I thank you for making me come back home safely everyday. I thank your for protecting me from illnesses and diseases from which other people suffer and die everyday. I thank you for the food I find easily and don’t suffer to get. I thank you for never making me thirsty or in short of water. I thank you for the education I got, for the experience I had, for the problems I faced, for all the moments of happiness and sadness that I went through, for every laugh I enjoyed, and every tear drop I dreaded, for every nice summer vacation I had, for every funny moment I had with my family, for every party I went to with friends, for every exam I passed, and every lesson I learned, for every book I read, and every song I listened too, for every new friend I made, and those of them that are still my friends.

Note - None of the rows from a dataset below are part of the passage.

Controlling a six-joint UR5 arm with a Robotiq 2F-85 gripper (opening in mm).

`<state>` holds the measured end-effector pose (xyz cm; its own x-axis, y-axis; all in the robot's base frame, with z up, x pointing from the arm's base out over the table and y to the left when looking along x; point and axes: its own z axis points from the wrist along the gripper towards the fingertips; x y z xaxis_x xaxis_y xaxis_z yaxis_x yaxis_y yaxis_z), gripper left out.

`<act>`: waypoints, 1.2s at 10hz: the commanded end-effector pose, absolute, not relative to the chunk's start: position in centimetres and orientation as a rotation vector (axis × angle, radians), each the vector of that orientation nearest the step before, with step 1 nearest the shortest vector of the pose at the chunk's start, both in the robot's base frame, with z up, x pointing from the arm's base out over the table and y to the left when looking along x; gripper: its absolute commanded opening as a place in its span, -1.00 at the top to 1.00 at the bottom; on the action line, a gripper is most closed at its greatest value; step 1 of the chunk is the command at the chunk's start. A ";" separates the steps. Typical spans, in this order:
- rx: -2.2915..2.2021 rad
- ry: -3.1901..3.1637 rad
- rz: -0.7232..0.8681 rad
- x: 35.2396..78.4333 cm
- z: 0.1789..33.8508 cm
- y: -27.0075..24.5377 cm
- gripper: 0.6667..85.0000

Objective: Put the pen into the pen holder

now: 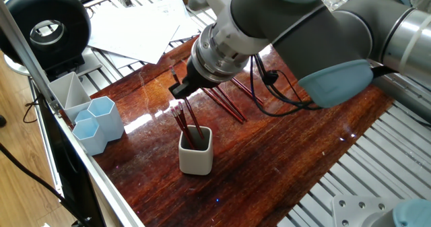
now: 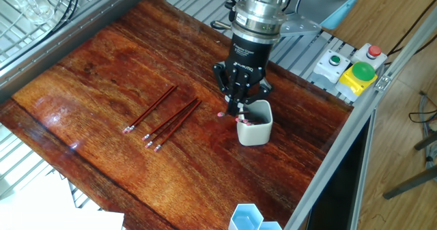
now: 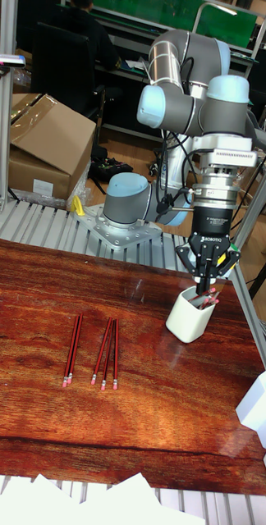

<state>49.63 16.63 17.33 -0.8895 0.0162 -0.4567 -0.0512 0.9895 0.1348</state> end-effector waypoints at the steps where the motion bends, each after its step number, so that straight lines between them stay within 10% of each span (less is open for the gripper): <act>1: -0.018 2.674 0.244 49.3 17.2 17.3 0.13; 4: -0.022 2.689 0.255 48.9 17.1 17.6 -0.13; 12: -0.217 2.799 0.151 48.8 17.4 15.2 -0.03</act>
<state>48.57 15.93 17.04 -0.9272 -0.0588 -0.3700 -0.1006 0.9904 0.0946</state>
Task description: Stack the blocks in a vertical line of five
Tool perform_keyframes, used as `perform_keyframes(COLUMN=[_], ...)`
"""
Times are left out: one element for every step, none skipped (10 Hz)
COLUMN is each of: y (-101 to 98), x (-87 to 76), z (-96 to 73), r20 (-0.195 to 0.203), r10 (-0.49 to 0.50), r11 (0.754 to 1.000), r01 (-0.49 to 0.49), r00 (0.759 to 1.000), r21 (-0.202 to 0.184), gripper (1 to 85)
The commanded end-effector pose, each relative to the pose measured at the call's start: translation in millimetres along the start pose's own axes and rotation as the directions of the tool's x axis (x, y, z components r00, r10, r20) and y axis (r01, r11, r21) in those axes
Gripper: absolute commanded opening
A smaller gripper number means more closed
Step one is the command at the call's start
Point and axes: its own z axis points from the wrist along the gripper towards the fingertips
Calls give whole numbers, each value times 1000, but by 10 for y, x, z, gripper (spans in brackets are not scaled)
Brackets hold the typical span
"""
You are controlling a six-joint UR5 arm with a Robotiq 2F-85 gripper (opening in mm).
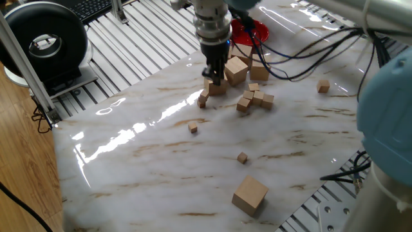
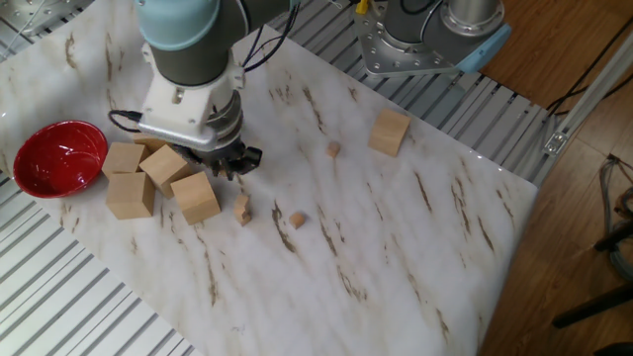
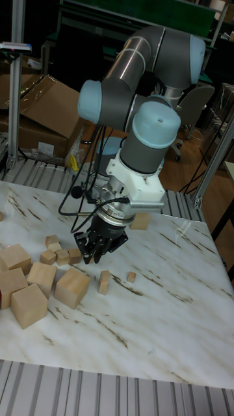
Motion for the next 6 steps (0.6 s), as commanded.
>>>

I thank you for all the moments of my life, I thank you and I thank you, and I keep thanking you, but I know that it’s not enough. It’s not enough to show how grateful I am… how grateful I am for all the things you give me, all your help in the difficult situations. You’re so good to me; how you made me forget, when I thought I will always be missing my mom for every second until the end of my life, how you made me love again, when I thought I was broken hearted, how you made me cry, when I thought I was stronger, how you made me learn, when I thought “I knew it all”, how you made me happy, when I thought I am the happiest one on earth. I thank you for your presence in my life, for the signs you gave me and those you still give me until this very moment. I thank you for the tests you make me go through, and how they are always so meaningful and make perfect sense… afterwards.
God, I thank you for making me the person I came to be, I thank you for seeing through me, and I thank you for your smiley eyes that look at me.